* Work to be completed
Every line of the listing must be reproduced as it stands. Leave the images behind.

* Exercise inputs

☆ ☆ ☆ ☆ ☆ ☆ ☆

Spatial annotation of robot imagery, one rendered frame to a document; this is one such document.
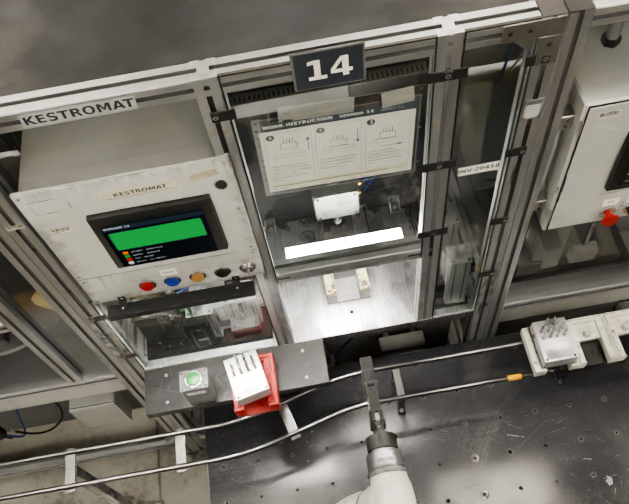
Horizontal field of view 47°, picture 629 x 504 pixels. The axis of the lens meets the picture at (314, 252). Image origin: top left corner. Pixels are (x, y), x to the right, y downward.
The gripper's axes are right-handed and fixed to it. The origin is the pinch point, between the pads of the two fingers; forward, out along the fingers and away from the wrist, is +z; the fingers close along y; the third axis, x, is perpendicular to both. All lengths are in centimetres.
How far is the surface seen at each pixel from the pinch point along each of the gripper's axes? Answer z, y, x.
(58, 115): 21, 88, 46
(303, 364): 14.2, -21.5, 16.9
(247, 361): 13.6, -10.6, 31.7
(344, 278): 39.6, -21.0, 0.3
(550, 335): 8, -18, -54
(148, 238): 18, 52, 41
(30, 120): 21, 88, 51
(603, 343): 6, -25, -70

☆ ☆ ☆ ☆ ☆ ☆ ☆

* Reply to the exercise
Spatial annotation of robot imagery, one rendered frame to a document; this is one such document.
Horizontal field of view 47°, picture 629 x 504 pixels. The axis of the lens meets the picture at (314, 252). Image origin: top left corner. Pixels are (x, y), x to the right, y downward.
The gripper's axes are right-handed and fixed to it. The origin is the pinch point, between the pads of the two fingers; forward, out along the fingers and away from the wrist, is +z; the fingers close along y; the third axis, x, is perpendicular to both. All lengths are in centimetres.
How far is the surface seen at each pixel from the pinch point along each of the gripper's axes? Answer z, y, x.
(58, 115): 21, 88, 46
(303, 364): 14.2, -21.5, 16.9
(247, 361): 13.6, -10.6, 31.7
(344, 278): 39.6, -21.0, 0.3
(550, 335): 8, -18, -54
(148, 238): 18, 52, 41
(30, 120): 21, 88, 51
(603, 343): 6, -25, -70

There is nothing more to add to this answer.